The term ''explosive'' in the title of this show refers both to the large size of the prints and to the increasing dominance of a certain attitude toward photographic representation in contemporary art. That attitude -- of cultural critique masquerading as deadpan voyeurism -- is exemplified here by the German husband-and-wife team Bernd and Hilla Becher. Their cool, monochromatic portraits of mundane buildings, from water towers to slate-covered houses, straddle the line between documentation and commentary.
Three of their former students take the Bechers' aesthetic to the next level. Thomas Struth, Andreas Gursky and Thomas Ruff treat architecture as a monumental ordering of space, where humans are minimized or eliminated. Yet their subjects -- houses, machines, museums, railroad stations -- were designed by people for people. Looking at these images, one feels simultaneously empathetic and alienated. Only on a huge scale could the prints involve the viewer so directly.
The show is balanced in favor of three American photographers who have invoked advertising and film as a way of connecting with, and paradoxically distancing, the viewer. The most deliberately enigmatic is John Baldessari, whose hand-colored photomontages recall their much more intimate precursors in pre-World War II Russia and Germany. With a cast of stock characters, often masked by colored circles over their faces, Mr. Baldessari's tableaus have the disconcerting quality of Surrealist film stills blown up to nightmare proportions.
Cindy Sherman is well known for her pseudo-film stills, in which she plays stereotypical roles from imaginary but plausible scenarios. Several of these early images are on view, together with later large-scale color prints, also of herself, in various guises. Her work has come to look like a series of waxwork simulations, but deliberately so, as if to tease the imagination into a game of inventing both the character and the context.
Like Ms. Sherman, Gregory Crewdson creates elaborate cinematic situations with quirky implicit narratives. His venues are suburban side streets, where nothing extraordinary is supposed to happen. But the scenes are full of anomalies, as if they had been visited by alien forces. They may not have the visceral impact of a great sci-fi thriller, but they offer a stop-action equivalent.
Both the subject matter and the scale here are more familiar and conventional, although digital technology has allowed Tom Steele to render a panoramic view of Montauk's Hither Hills in the velvety textures and lush colors of a large pastel painting. The rhythms of breaking surf and windswept dune grass are warmly accented by the afternoon light. Mr. Steele's other prints are small sepia-toned studies of weathered buildings and boats, the sort of subjects for which the word picturesque was coined.
Barbara Roux takes a more ambivalent view of the landscape, which for her contains evidence of human disrespect as well as natural decay. Her efforts to mitigate these effects include capturing a beautiful but fleeting reflection, and enhancing a damaged tree with a touch of color or a line of poetry. Her photographs document incidents that she either encounters or creates.

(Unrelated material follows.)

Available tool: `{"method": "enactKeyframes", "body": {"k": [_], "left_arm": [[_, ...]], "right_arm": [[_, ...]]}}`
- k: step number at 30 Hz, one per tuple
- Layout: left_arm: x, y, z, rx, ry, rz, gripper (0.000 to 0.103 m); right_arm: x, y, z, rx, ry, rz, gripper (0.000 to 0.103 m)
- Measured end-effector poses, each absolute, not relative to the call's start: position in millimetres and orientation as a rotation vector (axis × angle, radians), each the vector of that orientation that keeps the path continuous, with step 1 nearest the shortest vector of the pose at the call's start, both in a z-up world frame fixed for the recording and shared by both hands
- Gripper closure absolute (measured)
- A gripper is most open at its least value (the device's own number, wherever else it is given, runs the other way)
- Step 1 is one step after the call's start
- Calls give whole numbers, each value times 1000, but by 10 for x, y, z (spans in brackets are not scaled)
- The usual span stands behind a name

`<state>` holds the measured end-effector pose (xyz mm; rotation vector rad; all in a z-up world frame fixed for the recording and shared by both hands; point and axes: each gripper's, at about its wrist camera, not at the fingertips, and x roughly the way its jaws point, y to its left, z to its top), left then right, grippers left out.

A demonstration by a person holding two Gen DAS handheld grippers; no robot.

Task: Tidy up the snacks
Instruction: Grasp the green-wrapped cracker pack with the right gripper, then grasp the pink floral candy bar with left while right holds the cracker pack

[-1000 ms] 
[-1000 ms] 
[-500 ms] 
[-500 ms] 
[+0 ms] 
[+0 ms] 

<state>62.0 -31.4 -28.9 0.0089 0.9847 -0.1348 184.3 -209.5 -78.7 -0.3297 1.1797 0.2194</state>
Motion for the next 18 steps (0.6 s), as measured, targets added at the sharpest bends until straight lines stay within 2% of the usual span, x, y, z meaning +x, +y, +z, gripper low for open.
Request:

Richard Nowicki works in the tradition of the great 19th-century landscapists, who used large formats and long exposures to record minute details of impressive vistas. His intense observations of coastal scenery are marvels of technical prowess and pictorial complexity.
Conversely, Barbara Perrino's ''Vanishing Landscape'' images seem to dissolve before the lens. Open spaces and isolated landmarks are bathed in diffused light, as if fading into the mists of memory.
There is also a transience about Kathy Kennedy's landscapes, but of a less romantic type. Her color prints catch the motion of flowers, grasses and foliage animated slightly by the breeze, just enough to remind that, while the photograph is static, nature is dynamic.
Three of the four winners of last year's juried shows are photographers, although one, David Herman, is a painter and violinmaker as well.
Perhaps it was his craftsman's curiosity that led to Mr. Herman's interest in the images on airport baggage scanners. Even before today's heightened security measures, he began a series of photographs of his family's possessions under X-ray scrutiny. Normally seen only in passing, here they are held up for prolonged contemplation. The images are eerily fascinating, revealing not only the hidden and sometimes beautiful structures beneath the surfaces of everyday objects, but also the invasive nature of such monitoring.
Gerald Shak is also concerned with momentary phenomena, but he emphasizes their temporal character by allowing them to unfold before the camera. It is interesting to compare his images of people looking at art in galleries and museums to the pictures of Mr. Struth at the Nassau County Museum. Mr. Struth emphasizes static spectators dwarfed by mammoth architecture. Mr. Shak prefers more intimate spaces, and instead of a fixed reference point, he favors the constantly shifting perspective of the viewer vis-à-vis the work of art.
Lucy Brown Karwoski takes a formalist approach in black-and-white images. Light and shadow play major roles in her still lifes, like ''Book Light,'' with its glowing reflections, and ''Fishy,'' with its shiny dried fish tucked into the folds of cabbage leaves.